I tried doing this problem myself, but in the end I ended up more or less doing a quaternion - matrix conversion.

What you can do if you're only rotating between directions on the x-z plane ( the 'ground) is use a simple cross and dot product with the halfway vector to get the cos(angle/2) and sin(angle/2).

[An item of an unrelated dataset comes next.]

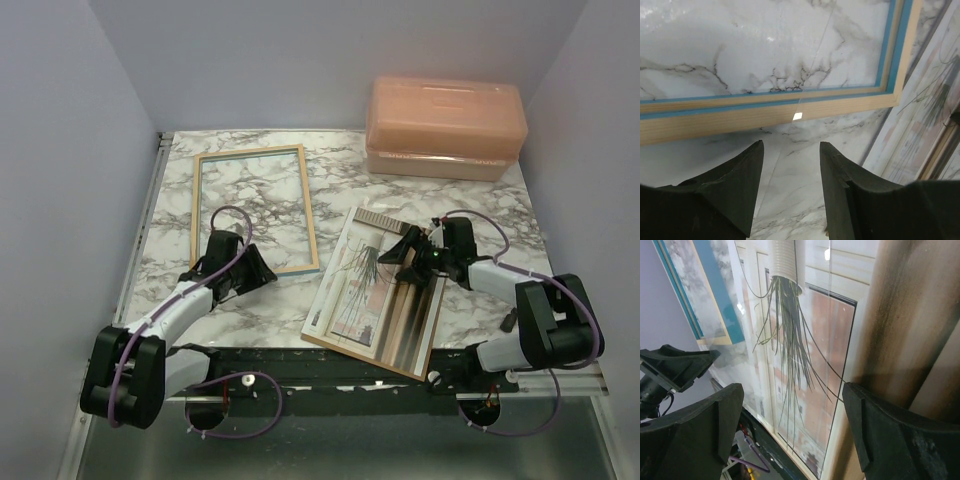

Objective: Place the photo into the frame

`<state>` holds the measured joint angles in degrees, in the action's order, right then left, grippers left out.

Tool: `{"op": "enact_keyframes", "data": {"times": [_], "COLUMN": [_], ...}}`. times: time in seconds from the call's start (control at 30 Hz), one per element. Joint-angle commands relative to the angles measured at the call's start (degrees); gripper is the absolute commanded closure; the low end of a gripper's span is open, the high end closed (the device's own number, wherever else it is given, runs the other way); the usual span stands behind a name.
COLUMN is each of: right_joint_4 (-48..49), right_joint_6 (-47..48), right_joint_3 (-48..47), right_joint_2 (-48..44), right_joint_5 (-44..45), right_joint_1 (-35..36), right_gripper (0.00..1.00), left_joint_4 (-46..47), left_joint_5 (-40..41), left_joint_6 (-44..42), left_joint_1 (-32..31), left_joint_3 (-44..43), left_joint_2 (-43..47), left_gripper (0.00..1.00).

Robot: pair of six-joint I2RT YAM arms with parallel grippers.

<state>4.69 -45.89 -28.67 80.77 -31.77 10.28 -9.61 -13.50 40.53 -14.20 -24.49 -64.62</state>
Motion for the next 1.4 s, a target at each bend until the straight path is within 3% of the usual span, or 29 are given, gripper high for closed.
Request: {"op": "enact_keyframes", "data": {"times": [0.0,0.2,0.47,0.67,0.8,1.17,1.27,1.37], "right_joint_4": [-1.3,1.8,5.2,7.5,8.4,8.7,8.1,8.1], "right_joint_6": [1.2,0.0,-0.9,-1.3,-1.5,0.4,1.2,0.9], "right_joint_3": [1.2,0.8,1.5,1.6,1.5,0.8,0.6,0.0], "right_joint_2": [4.3,8.5,12.5,15.1,16.0,16.0,15.7,15.6], "right_joint_5": [3.2,1.3,-0.1,-1.7,-2.7,-5.3,-5.3,-4.8], "right_joint_1": [-0.1,-0.1,-0.1,0.0,0.0,0.0,0.0,0.1], "right_gripper": [0.10,0.11,0.11,0.11,0.11,0.11,0.11,0.11], "left_joint_4": [0.2,-1.5,-4.9,-1.7,1.8,6.0,4.5,-0.1], "left_joint_5": [-0.4,0.6,3.6,-7.2,-16.3,-26.7,-24.7,-17.7], "left_joint_6": [-1.5,-3.7,-7.6,-9.9,-10.0,-9.5,-10.2,-11.5], "left_joint_1": [0.4,0.5,1.0,1.6,1.7,2.0,2.2,2.2], "left_joint_3": [-5.0,-13.1,-24.6,-29.4,-29.9,-25.7,-25.1,-25.6], "left_joint_2": [0.3,-2.9,-16.0,-24.6,-27.8,-23.2,-21.8,-20.6], "left_gripper": [0.49,0.47,0.39,0.24,0.22,0.34,0.34,0.32]}}
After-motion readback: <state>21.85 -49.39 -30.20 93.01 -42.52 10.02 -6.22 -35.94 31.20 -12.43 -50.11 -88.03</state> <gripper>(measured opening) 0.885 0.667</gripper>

However when you need a fixed up vector it becomes more complicated. There is no 'fixed' way to rotate between two vectors so you need to take care of that. I believe unity actually uses a fixed up vector { 0, 1, 0).

 

here is some code you can use :

It should actually be quite fast.

quaternion<T>::lookAt(const vecT& trgt, const vecT& eye, const vecT& upVec){
	const vecT f	= (eye - trgt).normalize();
	const vecT s	= (upVec.cross(f)).normalize();
	const vecT u	= f.cross(s);

	T z = 1 + s.x + u.y + f.z;
	T fd = 2 * sqrt(z);

	quaternion result;

	if(z > T(0.000001)){
		result.w = T(0.25) * fd;
		result.x = (f.y-u.z) / fd;
		result.y = (s.z-f.x) / fd;
		result.z = (u.x-s.y) / fd;
	}
	else if(s.x>u.y && s.x>f.z)	{
		fd = 2 * sqrt(1 + s.x - u.y - f.z);
		result.w = (f.y-u.z) / fd;
		result.x = T(0.25)		* fd;
		result.y = (u.x+s.y) / fd;
		result.z = (s.z+f.x) / fd;
	}
	else if(u.y > f.z){ 
		fd = 2 * sqrt(1 + u.y - s.x - f.z);	
		result.w = (s.z-f.x) / fd;
		result.x = (u.x+s.y) / fd;	
		result.y = T(0.25) * fd;
		result.z = (f.y+u.z) / fd;		
	}
	else {
		fd = 2 * sqrt(1 + f.z - s.x - u.y);
		result.w = (u.x-s.y) / fd;
		result.x = (s.z+f.x) / fd;
		result.y = (f.y+u.z) / fd;	
		result.z = T(0.25)		* fd;	
	}

	return result;
}

Edited by Doublefris, 16 October 2013 - 09:26 AM.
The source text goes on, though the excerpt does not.